The Kaiping Diaolou, multi-storied buildings scattered around Kaiping County, were listed on UNESCO's World Heritage List in 2007 as China's 35th World Heritage Site. These old buildings were built mainly at the end of the Qing Empire and in the beginning of the 20th century when ethnic warfare, village battles, wars, bandits and lawlessness troubled this area of Guangdong Province.
At the time, Kaiping County was considered a backwater, and its people built these buildings to be small fortresses and watch towers for protection. Overseas Chinese and Chinese returning with wealth that they acquired in other countries funded most of the buildings, explaining why the tall buildings have modern features and often include what seem like Western architectural styles.
There are three basic kinds of towers: watch towers, fortified residential apartment dwellings, and buildings constructed to be emergency refuges. In order to protect themselves and defend their area, guards needed tall little fortresses to use as their base and survey the countryside. These were the watchtowers. Clans and villages constructed fortified residential apartment buildings that they lived in or prepared as a refuge in case of danger. The area is a rice-growing area, and the tall apartment buildings had high foundations and also helped people to escape floods.
Life was hard in the Kaiping area (开平) when the Qing Dynasty collapsed in the 20th century. Kaiping is on the coast, so a large number of people were able to leave to work in other countries, as a result of which some people returned with enough wealth to build fortress dwellings and towers. These were called diaolou in Chinese.
People from Guangdong Province who went overseas saw various styles of architecture in other countries, and they helped to design the buildings to mimic what they saw. The mix of architectural styles that adorn the buildings is surprising.
Some buildings have domes and arches, and others employ Western-style columns. Many look somewhat like apartment buildings that were built in cities in the West at that time, but there are bars over the windows and other defensive features that weren't common in the West.
The families and clans competed with one another for prestige and power, and they competed to build the tallest and grandest looking buildings. You can see Spanish or Muslim domes, towers that kind of look like pagodas, and buildings with Western architectural elements for decoration.
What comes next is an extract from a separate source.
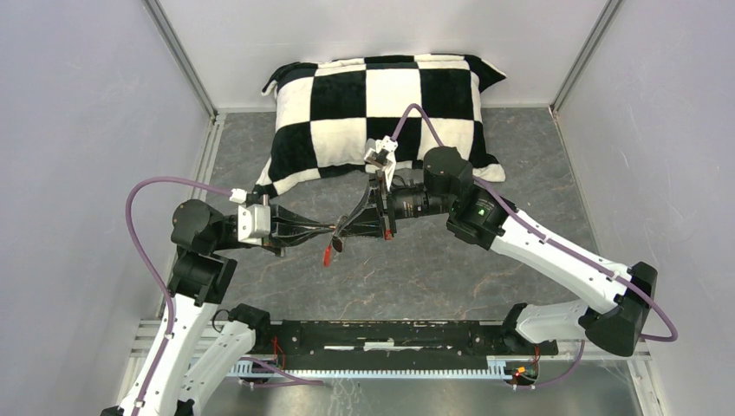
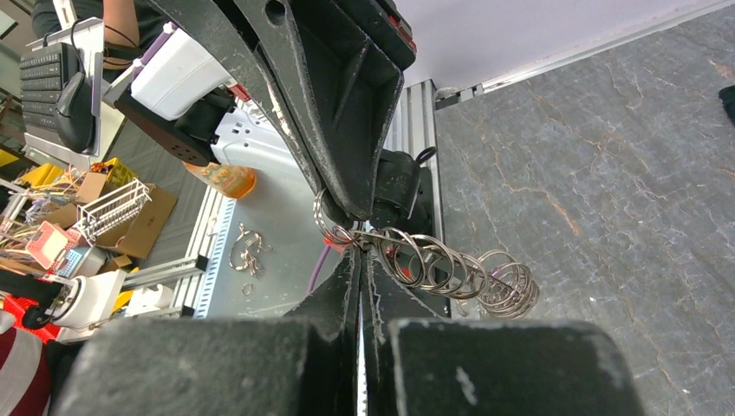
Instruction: Put the keys on the keyring
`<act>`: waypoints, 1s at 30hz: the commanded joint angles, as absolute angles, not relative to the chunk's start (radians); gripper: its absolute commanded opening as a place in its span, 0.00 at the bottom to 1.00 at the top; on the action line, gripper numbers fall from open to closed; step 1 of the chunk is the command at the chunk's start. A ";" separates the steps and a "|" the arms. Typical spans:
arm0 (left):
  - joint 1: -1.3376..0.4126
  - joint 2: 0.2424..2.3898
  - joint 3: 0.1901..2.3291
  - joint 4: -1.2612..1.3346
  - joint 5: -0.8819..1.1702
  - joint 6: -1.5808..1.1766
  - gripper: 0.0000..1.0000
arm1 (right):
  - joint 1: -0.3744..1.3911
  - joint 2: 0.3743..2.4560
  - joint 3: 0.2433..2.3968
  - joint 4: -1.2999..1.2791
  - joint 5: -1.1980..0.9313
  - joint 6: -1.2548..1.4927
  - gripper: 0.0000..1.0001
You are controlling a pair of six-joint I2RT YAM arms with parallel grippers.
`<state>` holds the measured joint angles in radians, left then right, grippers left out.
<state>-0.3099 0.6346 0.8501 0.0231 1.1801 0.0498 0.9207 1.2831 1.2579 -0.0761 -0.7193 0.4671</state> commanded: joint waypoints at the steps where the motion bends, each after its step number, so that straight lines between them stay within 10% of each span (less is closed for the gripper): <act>1: -0.316 0.624 0.862 0.052 1.189 0.090 0.02 | 0.918 1.296 1.274 -0.065 -0.712 0.471 0.01; 10: -0.319 0.624 0.861 0.052 1.189 0.089 0.02 | 0.899 1.283 1.399 -0.298 -0.663 0.335 0.35; 30: -0.322 0.671 0.842 0.155 1.151 -0.086 0.02 | 0.917 1.301 1.556 -0.358 -0.630 0.089 0.45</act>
<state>-0.3164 0.6533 0.8440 0.0746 1.1786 0.0074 0.9005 1.3025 1.5379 -0.3977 -0.6670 0.1711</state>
It is thought that about 1,800 diaolou structures remain in the area. Some of them are only three stories high, and the tallest is called the Ruishui Diaolou. It was built in 1921, and is 9 stories high. The Chinese government is preserving many as a national heritage, although you are able to visit them and go upstairs.
The UNESCO World Heritage Organization included the diaolou and the villages they are in as the "Kaiping Diaolou and Villages" historic site. The buildings are considered historic because they are in a relatively good condition and serve as a record of the migration of Chinese workers and of the their contact with the West.
How to get to Kaiping City
Buses go to Kaiping from several bus stations in Guangzhou such as from the Tian He Bus Station or the Guangzhou Bus Station next to the main Guangzhou Railway Station. The ones at the Guangzhou Bus Station leave every 30 or 40 minutes from about 6:00 AM to about 7 PM. Travel time is about two hours.
Once you get there, you can take a taxi or rent a van or perhaps find an organized tour. The various buildings are spread out, but foreign tourists who go there say that it is worth the trip to see the huge buildings amid simple small farms.
Which Diaolou to Visit
The diaolou are located around Kaiping City, not within the city itself.
You'll find some of the most popular ones in Zili Village (自力村), which has watchtowers open to the public that still have original furniture inside. These are the photogenic towers in the lush green fields that you'll likely have seen in the photographs of the area. Climb to the top for the best views.
They are located approximately 20 kilometers and 30 minutes east from Kaiping City by car. The towers here are CNY80 to get into, or you can pay the CNY150 to get entry to the other clusters around too.
Jinjiangli Village (锦江里) was once a flourishing community, evidenced in the three impressive diaolou remaining. One of these is the abovementioned Ruishi Dialou, the tallest surviving structure of the region.
The village still has some families residing here, albeit not many, and a friendly knock on the door of the most beautiful diaolou's neighbor gave us permission to look around their house and get the views from their rooftop for just CNY10 per person.
Sanmenli (三门里) is a sleepy community with one impressive fortified tower in the center of it all. Wandering around here really feels like time has stood still, and you'll be hard-pressed to bump into another tourist.
There are local families cooking up regional cuisine in the nooks and allies for those interested in trying the local flavors.